# BRIEF:
Up to and including the line that contains "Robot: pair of", reproduce every line exactly, beginning with the first line below.
-=-=-=-=-
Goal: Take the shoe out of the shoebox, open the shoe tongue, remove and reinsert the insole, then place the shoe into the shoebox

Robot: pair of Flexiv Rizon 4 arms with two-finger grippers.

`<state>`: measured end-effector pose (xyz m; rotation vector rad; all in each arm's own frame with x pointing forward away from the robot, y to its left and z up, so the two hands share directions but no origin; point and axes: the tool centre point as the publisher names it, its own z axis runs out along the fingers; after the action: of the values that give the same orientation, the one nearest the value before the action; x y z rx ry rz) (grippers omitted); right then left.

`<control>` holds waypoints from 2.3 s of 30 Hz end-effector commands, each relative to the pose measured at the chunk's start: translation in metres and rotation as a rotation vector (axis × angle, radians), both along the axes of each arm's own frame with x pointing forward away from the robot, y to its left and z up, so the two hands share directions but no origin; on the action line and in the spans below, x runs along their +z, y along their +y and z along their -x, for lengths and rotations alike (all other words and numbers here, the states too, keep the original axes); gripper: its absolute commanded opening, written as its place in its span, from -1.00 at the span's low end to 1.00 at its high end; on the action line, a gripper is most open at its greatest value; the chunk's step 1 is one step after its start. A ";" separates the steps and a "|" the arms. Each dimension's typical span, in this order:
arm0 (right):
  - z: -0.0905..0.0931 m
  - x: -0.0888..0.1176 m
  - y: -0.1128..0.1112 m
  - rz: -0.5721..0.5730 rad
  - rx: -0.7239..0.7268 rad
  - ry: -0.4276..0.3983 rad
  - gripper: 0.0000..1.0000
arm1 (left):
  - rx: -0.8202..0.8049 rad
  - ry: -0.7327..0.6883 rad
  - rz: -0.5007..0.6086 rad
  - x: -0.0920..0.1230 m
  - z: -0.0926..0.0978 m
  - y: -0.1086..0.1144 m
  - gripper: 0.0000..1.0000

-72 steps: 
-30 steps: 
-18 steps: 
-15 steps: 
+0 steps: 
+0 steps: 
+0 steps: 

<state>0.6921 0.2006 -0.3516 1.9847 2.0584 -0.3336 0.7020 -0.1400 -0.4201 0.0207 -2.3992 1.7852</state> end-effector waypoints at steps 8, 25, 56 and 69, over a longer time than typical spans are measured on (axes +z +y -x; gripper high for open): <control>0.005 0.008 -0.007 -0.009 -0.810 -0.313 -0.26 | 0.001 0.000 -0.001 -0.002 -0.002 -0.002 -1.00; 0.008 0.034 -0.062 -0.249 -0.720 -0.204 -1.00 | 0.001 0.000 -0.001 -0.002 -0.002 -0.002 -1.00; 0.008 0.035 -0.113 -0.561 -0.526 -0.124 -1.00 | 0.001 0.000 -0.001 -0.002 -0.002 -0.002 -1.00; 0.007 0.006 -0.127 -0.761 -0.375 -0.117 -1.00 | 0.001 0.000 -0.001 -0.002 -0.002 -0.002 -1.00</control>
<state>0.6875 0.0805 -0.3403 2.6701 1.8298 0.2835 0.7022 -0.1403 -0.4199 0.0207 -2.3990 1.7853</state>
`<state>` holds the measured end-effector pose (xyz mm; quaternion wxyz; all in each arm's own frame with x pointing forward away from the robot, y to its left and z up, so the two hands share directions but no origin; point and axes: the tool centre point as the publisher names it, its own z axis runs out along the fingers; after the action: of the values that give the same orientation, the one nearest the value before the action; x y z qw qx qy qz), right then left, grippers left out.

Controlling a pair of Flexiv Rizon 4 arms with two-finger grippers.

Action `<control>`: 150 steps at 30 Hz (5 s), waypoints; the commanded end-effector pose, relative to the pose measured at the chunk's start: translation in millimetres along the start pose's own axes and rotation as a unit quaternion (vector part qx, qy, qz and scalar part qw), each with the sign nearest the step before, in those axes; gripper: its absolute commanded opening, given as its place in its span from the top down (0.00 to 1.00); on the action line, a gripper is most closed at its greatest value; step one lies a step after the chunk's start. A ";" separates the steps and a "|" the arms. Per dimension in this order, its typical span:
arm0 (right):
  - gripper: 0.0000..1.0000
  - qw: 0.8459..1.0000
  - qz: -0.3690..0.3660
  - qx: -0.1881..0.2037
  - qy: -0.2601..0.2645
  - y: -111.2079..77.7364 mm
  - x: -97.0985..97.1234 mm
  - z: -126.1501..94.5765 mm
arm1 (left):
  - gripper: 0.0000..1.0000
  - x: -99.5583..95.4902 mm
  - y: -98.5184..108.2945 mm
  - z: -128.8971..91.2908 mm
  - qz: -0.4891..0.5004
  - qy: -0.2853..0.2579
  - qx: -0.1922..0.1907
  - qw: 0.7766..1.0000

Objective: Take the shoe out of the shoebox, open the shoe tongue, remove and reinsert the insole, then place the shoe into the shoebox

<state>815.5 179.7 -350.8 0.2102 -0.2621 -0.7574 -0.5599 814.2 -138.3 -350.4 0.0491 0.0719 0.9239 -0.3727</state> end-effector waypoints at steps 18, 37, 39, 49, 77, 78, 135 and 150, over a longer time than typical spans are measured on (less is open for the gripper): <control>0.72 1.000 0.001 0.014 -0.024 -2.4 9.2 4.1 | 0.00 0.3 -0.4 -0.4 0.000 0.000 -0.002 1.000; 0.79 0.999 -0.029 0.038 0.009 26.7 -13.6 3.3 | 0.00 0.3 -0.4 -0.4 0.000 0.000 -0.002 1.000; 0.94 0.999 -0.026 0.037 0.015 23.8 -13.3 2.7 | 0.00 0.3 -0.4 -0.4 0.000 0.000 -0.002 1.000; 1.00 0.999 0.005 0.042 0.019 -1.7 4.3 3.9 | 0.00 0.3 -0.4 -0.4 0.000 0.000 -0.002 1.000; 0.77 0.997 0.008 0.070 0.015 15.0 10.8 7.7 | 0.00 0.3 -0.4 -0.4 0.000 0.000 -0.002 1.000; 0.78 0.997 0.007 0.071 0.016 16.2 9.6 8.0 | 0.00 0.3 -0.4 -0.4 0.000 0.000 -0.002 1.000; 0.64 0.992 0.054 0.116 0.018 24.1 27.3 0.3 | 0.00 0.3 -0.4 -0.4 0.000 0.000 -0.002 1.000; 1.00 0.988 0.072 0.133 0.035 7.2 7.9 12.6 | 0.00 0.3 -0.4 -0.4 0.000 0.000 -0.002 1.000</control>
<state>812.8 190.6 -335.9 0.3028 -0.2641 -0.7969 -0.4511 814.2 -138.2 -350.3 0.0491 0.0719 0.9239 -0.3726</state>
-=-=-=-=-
# SOLUTION TO THIS TASK:
Goal: Take the shoe out of the shoebox, open the shoe tongue, remove and reinsert the insole, then place the shoe into the shoebox

Robot: pair of Flexiv Rizon 4 arms with two-finger grippers.

No more work is needed on this exercise.